Why Home Equity Loans Are Still So Hard To Get
Homeowners looking for a home equity line of credit, which is a revolving line of credit secured by a mortgage, might have a hard time finding them these days. Several large banks suspended the granting of these loans last year due to the pandemic and the resulting economic uncertainty.
But despite a job market recovery, a robust housing market and a record amount of available home equity – $ 7.3 trillion through the end of the fourth quarter of 2020, the highest amount ever registered, according to mortgage data and technology company Black Knight – several banks have not resumed creating Helocs.
Wells Fargo has put the creation of new Helocs on hold after April 2020 and has not determined when it could resume offering the product, according to company spokesperson Tom Goyda. “Throughout the Covid pandemic, Wells Fargo has continued to provide mortgages to customers looking to buy a home or reduce their monthly payments through refinancing,” Goyda said in an email. “As the pandemic unfolded last year, Wells Fargo made a few changes that we believe have best served our customers’ interests in the long term and addressed health and safety concerns, credit and market risks and prudent balance sheet management. “
These changes included the suspension of the Heloc origins. And, while Wells Fargo has since waived most of the underwriting limits it put in place and resumed origination of cash refinances, the Helocs are still on hold, Goyda said.
Wells Fargo has joined JPMorgan Chase & Co., which temporarily suspended applications for new Helocs in April 2020. Chase, who declined to comment, says on his website that due to the economic uncertainty created by Covid, he does not temporarily accept applications for new home – equity lines of credit to protect both the consumer and the bank. The Citibank website contains similar language regarding the suspension of Heloc applications after March 3, 2021, due to “current market conditions”.
But while other lenders have cut back on their Heloc programs, Bank of America Corp.
continued to lend, but with stricter credit standards. These standards have since been relaxed.
We were also informed of the lessons of the financial crisis, where equity quickly eroded.

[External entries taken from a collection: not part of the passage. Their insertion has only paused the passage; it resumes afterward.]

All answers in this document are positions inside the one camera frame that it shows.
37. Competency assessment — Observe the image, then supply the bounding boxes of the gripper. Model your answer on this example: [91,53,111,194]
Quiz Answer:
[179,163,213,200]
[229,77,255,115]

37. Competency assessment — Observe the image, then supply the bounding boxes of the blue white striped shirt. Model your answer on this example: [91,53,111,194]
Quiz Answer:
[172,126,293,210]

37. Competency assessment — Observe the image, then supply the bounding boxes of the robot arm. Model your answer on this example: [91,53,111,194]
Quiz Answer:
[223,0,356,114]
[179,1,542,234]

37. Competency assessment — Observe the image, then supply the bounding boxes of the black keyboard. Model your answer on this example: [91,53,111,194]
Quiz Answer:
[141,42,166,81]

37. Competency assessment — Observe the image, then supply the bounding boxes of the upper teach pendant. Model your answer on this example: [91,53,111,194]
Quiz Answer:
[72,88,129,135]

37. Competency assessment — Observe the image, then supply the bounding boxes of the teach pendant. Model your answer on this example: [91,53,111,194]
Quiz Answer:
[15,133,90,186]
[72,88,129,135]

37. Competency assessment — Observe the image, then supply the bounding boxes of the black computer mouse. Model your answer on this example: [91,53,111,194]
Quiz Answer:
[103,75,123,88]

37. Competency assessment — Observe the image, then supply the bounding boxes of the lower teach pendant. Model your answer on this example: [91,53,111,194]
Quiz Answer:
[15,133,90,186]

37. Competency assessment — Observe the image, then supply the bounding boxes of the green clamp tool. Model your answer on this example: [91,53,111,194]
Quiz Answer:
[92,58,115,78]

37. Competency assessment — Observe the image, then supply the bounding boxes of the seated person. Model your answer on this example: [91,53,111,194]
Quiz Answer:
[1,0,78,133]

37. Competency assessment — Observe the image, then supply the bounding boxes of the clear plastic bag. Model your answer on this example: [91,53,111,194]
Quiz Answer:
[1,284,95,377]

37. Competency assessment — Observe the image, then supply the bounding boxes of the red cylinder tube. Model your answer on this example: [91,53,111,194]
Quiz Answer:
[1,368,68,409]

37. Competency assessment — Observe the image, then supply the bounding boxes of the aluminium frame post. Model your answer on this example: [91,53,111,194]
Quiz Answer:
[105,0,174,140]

“Last April, at the onset of the pandemic, we saw increased unemployment, decreased consumer confidence and concerns about the stability of the housing market, and there was fear of a severe recession and extended, ”said Ann Thompson, Retail Sales Manager, West. , consumer loans for Bank of America. “We were also informed of the lessons of the financial crisis, where equity quickly eroded and some clients defaulted on their debts in second place.”
Since a Heloc is usually a second mortgage on a house, in the event of foreclosure, the holder of a second mortgage is not paid unless there is sufficient equity in the property after the repayment of the first mortgage.
Bank of America initially mitigated its risk by enforcing stricter credit standards, increasing applicants’ FICO scores, and lowering the maximum debt ratio. He also stopped lending to borrowers who were not existing bank customers. “We felt comfortable lending to our own clients with the reduced guidelines,” Ms. Thompson said. “As the maximum loan amount and maximum loan amount were also reduced, we felt that the loans to our own customers were responsible.”
In the first quarter of 2021, due to the improved economic outlook and vaccine rollout, the bank began reducing these requirements to pre-pandemic levels, making it easier for borrowers to meet its standards and to qualify for a Heloc.
“There is pent-up demand for Helocs,” Ms. Thompson said. “This is an opportunity for the client that we want within our guidelines.”
Mortgage industry experts are speculating on why banks could have left the Heloc market last year. “There were concerns about the risk, but also operational challenges because some of the big banks saw huge waves of refinancing demand last year,” said Mike Fratantoni, chief economist at Mortgage Bankers. Association. “Some of them have moved staff who previously worked in the home equity industry to work on refinances.”
Mr Fratantoni said there were also capital reserve and liquidity requirements that have encouraged banks to focus on other products, such as cash refinances, and borrowers are turning away from Helocs. “The psychology of homeowners has changed a bit,” he says. “Clients seem a little more hesitant to tap into their home equity. That is why we expect very modest growth for Helocs. “
Industry experts expect the Big Three national banks to start offering Helocs again, but the product will be rolled out with care. “I would expect lenders to slowly start making Helocs, but only where they are already number one,” said Tendayi Kapfidze, chief economist at LendingTree. “Then if someone defaults, the risk of loss is pretty low.”